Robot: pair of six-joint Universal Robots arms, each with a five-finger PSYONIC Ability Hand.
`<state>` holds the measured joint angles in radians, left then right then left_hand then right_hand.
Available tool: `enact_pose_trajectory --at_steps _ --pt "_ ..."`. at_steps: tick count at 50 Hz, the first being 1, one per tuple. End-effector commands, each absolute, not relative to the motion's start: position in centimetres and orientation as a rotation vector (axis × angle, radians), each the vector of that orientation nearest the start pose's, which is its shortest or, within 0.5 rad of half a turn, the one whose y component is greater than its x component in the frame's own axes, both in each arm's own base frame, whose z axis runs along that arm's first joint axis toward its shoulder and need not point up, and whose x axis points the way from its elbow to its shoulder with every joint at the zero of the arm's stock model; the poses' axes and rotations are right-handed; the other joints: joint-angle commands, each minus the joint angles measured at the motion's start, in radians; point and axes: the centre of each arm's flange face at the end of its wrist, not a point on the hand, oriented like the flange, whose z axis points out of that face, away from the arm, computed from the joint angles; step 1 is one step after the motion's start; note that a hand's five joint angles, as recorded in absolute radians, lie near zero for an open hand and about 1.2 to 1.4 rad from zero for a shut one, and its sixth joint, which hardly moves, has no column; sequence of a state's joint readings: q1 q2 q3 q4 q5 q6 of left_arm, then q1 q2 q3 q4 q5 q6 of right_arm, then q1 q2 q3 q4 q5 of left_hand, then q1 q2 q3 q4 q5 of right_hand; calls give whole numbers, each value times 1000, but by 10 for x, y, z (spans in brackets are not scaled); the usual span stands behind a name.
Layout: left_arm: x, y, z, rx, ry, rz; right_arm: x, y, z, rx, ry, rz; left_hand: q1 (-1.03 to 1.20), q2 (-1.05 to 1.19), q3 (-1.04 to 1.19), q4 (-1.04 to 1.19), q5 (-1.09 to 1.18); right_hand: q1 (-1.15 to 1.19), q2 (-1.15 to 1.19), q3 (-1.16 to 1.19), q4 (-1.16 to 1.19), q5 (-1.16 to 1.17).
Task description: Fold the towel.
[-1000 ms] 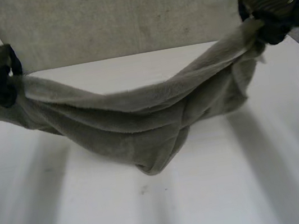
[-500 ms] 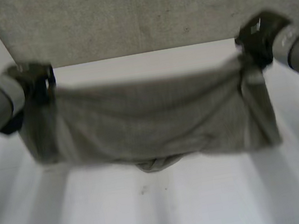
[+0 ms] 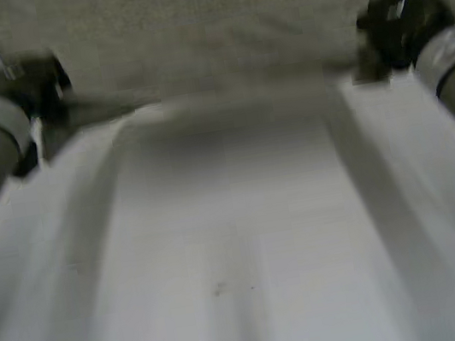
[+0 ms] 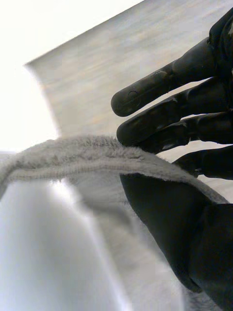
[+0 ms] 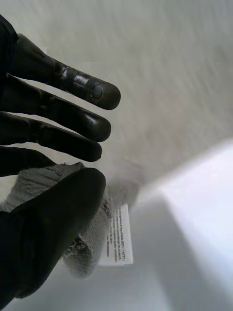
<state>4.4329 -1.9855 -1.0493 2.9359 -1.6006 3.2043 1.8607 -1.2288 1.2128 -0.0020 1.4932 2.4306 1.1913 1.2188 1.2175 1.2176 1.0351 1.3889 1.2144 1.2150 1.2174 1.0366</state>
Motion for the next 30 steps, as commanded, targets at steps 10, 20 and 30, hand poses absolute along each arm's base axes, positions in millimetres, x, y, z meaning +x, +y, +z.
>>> enact_pose_trajectory --at_steps 10,20,30 --pt "-217 -292 155 562 2643 -1670 235 -311 138 -1403 2480 -1628 205 178 179 179 187 7 182 181 179 185" --pt "-214 -282 185 559 2573 -1773 215 -299 167 -1098 2522 -1684 205 178 179 179 187 -1036 -862 -862 -864 -858" --pt "-216 -290 203 539 2521 -1856 211 -275 165 -975 2495 -1699 205 178 179 179 187 -1166 -991 -992 -994 -988"
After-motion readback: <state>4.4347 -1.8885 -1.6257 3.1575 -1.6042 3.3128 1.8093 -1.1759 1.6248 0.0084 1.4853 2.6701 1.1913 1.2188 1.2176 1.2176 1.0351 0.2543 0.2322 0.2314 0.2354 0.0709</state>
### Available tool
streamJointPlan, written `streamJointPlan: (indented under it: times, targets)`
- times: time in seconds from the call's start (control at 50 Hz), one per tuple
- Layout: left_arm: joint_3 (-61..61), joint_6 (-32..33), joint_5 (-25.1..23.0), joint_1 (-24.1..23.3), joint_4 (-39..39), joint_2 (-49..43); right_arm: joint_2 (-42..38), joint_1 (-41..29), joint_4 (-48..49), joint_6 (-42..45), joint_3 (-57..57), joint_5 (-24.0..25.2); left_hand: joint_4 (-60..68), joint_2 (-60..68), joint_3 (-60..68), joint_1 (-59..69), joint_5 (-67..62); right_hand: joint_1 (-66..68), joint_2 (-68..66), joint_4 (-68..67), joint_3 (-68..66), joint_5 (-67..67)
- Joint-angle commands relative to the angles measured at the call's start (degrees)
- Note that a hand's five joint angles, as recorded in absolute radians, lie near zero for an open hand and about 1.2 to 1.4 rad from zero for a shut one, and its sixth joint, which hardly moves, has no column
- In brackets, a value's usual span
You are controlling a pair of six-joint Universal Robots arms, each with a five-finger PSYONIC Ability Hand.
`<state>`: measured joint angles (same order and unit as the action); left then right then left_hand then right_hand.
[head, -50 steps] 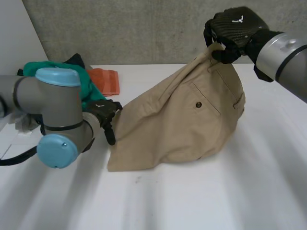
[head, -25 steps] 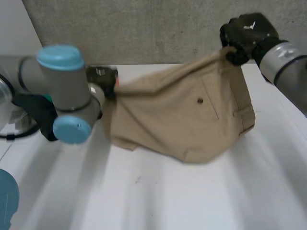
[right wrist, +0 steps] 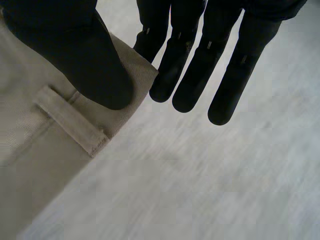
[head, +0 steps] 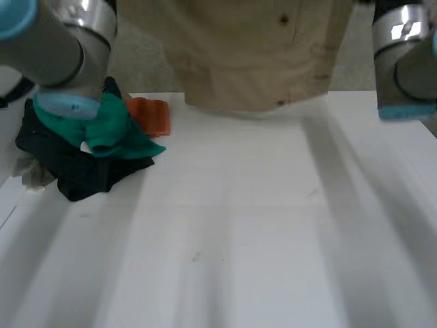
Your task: Fold the laundry.
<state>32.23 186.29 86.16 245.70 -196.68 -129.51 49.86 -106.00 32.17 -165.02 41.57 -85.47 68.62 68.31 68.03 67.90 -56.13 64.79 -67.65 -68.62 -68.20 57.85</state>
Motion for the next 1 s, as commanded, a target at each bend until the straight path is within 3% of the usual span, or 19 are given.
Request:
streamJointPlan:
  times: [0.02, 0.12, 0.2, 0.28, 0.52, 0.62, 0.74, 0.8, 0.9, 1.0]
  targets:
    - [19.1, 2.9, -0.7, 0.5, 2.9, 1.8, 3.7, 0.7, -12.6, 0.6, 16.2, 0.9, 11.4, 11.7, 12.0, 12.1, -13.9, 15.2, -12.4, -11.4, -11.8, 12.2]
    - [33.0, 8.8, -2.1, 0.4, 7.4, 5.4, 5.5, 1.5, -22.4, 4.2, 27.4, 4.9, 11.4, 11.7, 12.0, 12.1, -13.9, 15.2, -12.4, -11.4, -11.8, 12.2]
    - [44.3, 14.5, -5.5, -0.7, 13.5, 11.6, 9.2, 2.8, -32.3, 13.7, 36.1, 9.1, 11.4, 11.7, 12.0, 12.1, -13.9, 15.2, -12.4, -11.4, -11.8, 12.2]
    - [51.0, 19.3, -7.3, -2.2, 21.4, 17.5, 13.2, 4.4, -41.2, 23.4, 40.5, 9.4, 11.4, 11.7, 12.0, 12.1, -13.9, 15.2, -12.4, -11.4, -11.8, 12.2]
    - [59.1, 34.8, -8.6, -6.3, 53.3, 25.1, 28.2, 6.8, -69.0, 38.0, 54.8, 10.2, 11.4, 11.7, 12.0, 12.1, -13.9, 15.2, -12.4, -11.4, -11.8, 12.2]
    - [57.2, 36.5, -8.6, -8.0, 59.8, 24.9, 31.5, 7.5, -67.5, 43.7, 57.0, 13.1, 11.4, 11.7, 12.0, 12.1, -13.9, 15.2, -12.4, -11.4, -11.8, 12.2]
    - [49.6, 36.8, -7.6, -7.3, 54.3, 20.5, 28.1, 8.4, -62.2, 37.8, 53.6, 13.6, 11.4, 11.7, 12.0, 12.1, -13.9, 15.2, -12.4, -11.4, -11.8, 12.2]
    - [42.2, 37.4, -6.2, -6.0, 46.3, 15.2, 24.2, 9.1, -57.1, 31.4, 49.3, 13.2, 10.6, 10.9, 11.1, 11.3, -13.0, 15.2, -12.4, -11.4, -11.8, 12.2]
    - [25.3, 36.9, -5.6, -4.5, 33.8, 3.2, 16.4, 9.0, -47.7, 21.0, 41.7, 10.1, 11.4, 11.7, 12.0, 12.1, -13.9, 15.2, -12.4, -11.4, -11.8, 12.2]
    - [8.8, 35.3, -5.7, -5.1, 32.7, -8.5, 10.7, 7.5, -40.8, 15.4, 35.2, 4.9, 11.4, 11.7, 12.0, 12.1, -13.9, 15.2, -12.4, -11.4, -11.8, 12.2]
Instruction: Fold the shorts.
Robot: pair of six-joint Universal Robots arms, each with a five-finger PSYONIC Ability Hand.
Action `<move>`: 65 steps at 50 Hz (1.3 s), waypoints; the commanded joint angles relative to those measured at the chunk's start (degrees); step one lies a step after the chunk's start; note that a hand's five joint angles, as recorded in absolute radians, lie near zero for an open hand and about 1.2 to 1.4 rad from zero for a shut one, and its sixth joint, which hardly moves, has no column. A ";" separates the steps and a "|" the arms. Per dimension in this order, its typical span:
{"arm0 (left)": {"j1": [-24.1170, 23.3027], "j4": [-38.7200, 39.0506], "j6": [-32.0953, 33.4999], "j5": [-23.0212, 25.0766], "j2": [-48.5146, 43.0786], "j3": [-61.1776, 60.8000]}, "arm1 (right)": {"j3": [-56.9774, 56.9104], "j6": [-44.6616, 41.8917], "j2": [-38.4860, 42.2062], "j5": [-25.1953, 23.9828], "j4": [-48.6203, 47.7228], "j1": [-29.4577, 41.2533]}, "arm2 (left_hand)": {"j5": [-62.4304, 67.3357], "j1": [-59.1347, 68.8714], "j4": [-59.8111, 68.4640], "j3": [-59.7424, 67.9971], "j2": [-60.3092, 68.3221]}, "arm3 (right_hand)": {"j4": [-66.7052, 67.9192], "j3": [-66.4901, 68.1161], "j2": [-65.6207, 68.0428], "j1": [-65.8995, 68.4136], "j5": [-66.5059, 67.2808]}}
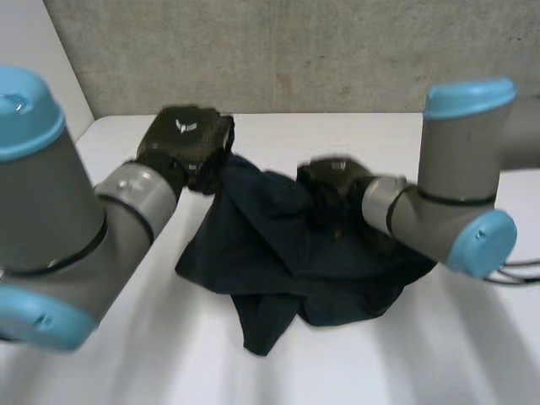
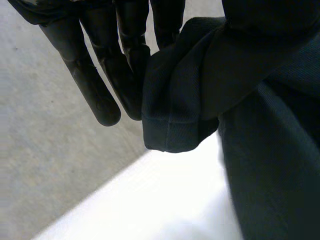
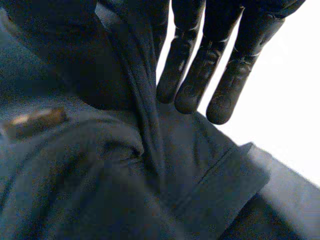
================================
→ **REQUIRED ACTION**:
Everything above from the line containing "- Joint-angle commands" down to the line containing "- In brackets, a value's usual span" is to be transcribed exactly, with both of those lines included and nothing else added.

→ **COMPLETED TASK**:
- Joint-angle commands relative to the angles measured at the call's start (degrees)
- Note that a hand's five joint angles, as recorded in absolute radians, lie near zero for an open hand and about 1.2 to 1.4 rad from zero for a shut one, and its sixth joint, which hardly moves, has no column
- In brackets, a value's usual span

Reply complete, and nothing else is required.